Supplied information –
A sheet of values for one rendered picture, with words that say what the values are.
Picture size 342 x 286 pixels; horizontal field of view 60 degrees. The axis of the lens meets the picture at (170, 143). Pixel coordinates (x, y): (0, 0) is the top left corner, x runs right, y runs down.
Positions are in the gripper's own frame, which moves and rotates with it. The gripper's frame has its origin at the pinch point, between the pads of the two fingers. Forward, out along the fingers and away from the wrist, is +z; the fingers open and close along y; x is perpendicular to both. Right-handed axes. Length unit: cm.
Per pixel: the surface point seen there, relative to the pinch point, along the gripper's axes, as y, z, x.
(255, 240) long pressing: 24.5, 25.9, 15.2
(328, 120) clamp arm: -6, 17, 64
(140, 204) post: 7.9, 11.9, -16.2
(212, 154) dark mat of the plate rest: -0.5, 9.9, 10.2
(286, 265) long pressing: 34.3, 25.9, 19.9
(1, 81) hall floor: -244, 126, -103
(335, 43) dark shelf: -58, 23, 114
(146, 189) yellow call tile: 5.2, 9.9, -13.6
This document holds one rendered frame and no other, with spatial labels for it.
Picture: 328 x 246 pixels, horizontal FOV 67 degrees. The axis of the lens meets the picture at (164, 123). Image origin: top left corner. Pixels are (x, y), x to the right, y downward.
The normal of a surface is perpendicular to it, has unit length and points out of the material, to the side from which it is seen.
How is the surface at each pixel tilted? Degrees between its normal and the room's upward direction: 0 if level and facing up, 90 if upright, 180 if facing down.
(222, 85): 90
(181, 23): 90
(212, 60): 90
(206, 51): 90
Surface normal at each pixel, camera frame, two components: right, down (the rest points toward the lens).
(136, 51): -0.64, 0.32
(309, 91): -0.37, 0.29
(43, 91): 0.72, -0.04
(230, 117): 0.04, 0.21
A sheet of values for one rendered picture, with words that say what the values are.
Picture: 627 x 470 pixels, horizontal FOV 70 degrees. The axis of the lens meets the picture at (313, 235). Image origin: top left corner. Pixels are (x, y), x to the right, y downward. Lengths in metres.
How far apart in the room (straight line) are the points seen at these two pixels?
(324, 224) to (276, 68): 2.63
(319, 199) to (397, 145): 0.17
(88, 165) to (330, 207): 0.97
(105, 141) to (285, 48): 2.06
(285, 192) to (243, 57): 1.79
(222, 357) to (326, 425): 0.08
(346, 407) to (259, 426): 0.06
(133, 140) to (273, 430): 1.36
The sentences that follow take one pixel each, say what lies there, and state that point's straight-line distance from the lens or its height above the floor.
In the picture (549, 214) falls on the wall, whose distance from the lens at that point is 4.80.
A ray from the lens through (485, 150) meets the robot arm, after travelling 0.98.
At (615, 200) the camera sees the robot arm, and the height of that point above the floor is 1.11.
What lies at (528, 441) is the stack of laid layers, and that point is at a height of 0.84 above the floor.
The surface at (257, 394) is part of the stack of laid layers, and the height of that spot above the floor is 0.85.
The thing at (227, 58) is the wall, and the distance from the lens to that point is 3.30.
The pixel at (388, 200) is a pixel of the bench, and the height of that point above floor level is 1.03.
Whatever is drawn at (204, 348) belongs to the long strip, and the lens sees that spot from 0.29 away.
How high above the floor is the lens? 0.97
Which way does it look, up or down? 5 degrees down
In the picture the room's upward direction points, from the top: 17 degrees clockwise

Exercise – Where a line of the entries contains "downward", report that line.

Task solution –
Picture: 328 x 246 pixels, horizontal FOV 67 degrees. The axis of the lens meets the picture at (164, 123). Image origin: top left corner. Pixels are (x, y), x to the right, y downward.
Picture: 627 x 470 pixels, horizontal FOV 70 degrees. The axis of the lens meets the picture at (313, 235). Image origin: top left corner. Pixels are (x, y), x to the right, y downward. Lengths in metres.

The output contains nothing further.